Directions => Report every line of the listing below in which the string "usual" appears.
● ● ● ●
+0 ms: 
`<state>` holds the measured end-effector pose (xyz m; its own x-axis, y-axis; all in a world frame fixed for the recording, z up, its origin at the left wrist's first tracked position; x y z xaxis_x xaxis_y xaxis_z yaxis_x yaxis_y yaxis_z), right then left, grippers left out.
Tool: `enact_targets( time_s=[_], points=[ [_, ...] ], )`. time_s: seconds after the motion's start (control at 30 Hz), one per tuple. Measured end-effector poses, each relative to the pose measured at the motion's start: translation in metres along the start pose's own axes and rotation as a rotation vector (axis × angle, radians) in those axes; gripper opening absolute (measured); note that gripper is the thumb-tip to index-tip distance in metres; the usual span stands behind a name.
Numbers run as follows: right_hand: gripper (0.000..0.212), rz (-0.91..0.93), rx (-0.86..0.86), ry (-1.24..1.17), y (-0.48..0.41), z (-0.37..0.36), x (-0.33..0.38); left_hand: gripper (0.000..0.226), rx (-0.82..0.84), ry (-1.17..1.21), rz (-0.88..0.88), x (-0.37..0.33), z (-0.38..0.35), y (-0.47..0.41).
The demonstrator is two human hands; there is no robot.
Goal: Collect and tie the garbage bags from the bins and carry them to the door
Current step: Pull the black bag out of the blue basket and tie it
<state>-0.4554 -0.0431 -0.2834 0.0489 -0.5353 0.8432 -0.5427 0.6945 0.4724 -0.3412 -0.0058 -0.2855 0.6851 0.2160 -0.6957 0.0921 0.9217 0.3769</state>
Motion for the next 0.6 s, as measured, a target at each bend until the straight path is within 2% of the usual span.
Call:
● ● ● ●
Answer to the exercise =>
Tool: `enact_targets( time_s=[_], points=[ [_, ...] ], )`. time_s: seconds after the motion's start (control at 30 Hz), one per tuple. Measured end-effector poses, each relative to the pose measured at the motion's start: translation in metres along the start pose's own axes and rotation as a rotation vector (axis × angle, radians) in those axes; gripper opening absolute (measured); note that gripper is the thumb-tip to index-tip distance in metres; the usual span stands behind a name.
Motion for the next 0.6 s, as measured, a target at each bend until the straight path is within 2% of the usual span.

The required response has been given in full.